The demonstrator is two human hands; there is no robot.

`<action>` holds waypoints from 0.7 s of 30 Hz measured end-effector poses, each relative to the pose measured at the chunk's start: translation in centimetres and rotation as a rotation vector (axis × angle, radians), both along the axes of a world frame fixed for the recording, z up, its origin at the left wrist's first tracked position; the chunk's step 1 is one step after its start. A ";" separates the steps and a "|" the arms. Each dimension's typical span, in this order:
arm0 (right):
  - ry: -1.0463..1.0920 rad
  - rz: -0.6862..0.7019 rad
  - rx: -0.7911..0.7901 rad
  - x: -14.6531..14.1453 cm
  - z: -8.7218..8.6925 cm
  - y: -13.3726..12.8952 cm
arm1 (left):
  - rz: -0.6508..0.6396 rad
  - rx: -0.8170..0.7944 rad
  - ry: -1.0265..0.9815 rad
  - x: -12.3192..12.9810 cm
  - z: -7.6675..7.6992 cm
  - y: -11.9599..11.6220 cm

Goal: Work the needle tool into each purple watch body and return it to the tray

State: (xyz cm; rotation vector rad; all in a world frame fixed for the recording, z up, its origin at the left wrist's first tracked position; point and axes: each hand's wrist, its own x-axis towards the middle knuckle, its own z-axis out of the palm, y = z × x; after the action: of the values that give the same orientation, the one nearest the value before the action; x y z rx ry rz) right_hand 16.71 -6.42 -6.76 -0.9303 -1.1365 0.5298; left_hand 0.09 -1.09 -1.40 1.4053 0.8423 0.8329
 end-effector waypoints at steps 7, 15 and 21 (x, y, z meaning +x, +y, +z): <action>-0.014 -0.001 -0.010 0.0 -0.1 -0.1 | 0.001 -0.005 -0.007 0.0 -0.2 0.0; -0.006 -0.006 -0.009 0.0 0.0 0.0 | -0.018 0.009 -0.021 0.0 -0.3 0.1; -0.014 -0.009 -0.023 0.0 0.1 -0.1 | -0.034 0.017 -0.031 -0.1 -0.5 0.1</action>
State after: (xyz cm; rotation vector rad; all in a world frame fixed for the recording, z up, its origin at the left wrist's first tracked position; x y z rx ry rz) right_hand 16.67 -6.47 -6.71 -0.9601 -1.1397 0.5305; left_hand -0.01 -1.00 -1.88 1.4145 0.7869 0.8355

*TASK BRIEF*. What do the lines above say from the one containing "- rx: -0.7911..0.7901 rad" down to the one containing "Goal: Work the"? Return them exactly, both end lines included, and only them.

*RESPONSE*.
  - rx: -0.7911..0.7901 rad
  - x: -14.6531..14.1453 cm
  - z: -8.7218..8.6925 cm
  - y: -13.3726..12.8952 cm
arm1 (left):
  - rz: -0.6508..0.6396 rad
  - rx: -0.8170..0.7944 rad
  - ry: -1.0265..0.9815 rad
  - x: -12.3192..12.9810 cm
  - z: -7.6675..7.6992 cm
  - y: -11.9599..11.6220 cm

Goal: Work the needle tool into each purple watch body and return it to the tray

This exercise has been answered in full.